Semua pilihan beresiko. Di kantor
ataupun di rumah, semua beresiko. Saya merasa, tak perlu lagi saling
membanggakan kelompoknya masing-masing. Saya yakin, tak ada seorang ibu yang
berkerja murni dengan niat kabur dari urusan pekerjaan rumah yang membosankan.
Sebagaimana saya yakin, tak ada seorang ibu yang tidak bekerja murni dengan
niat agar bisa bersantai-santai menonton infotainment sambil menyeruput
secangkir kopi.
Semua pilihan pasti sudah
dipertimbangkan baik buruknya dan melihat kondisi. Bagaimana kondisi keuangan
suami? Bagaimana kebutuhan suami? Bagaimana urusan pengasuhan anak-anak?

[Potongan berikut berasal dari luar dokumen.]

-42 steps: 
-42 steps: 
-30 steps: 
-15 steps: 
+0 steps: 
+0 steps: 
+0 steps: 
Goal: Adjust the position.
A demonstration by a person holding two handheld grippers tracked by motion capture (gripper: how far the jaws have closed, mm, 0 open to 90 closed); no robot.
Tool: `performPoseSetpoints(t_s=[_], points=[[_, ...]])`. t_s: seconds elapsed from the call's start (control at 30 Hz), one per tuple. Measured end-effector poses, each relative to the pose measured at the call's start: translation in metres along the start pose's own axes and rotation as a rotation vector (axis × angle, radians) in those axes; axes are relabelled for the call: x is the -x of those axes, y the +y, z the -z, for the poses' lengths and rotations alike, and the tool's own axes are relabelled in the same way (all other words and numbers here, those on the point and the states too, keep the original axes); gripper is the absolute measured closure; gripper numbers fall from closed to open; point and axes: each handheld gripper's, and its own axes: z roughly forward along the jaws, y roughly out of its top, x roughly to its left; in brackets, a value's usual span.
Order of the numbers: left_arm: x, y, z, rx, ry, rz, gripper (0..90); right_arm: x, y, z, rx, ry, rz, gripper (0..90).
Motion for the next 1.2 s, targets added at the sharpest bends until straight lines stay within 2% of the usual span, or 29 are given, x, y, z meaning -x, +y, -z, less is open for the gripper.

Bagaimana persetujuan orangtua si perempuan yang sudah menyekolahkan
tinggi-tinggi? Bagaimana kondisi lingkungan kerja? Bagaimana kondisi lingkungan
rumah? Pasti, pasti sudah dipertimbangkan matang-matang.
Semua pilihan pasti sama-sama
merepotkannya, tapi juga sama-sama menyenangkannya. Tinggal pilih, mana yang
lebih membahagiakan keluarga dan hati si ibu.
Semoga bermanfaat.
Depok, 26 Desember 2012
Saya dulu ibu bekerja, tapi untuk saat ini menjadi ibu rumah tangga.
Tapi itu sudah pilihan saya. Suatu saat akan bekerja lagi atau terus menjadi ibu rumah tangga, saya
tidak tahu, karena waktulah yang akan menjawab semuanya. Satu hal yang pasti, saya
akan berusaha selalu mencintai pilihan saya. Saya pun akan selalu menghargai pilihan orang lain.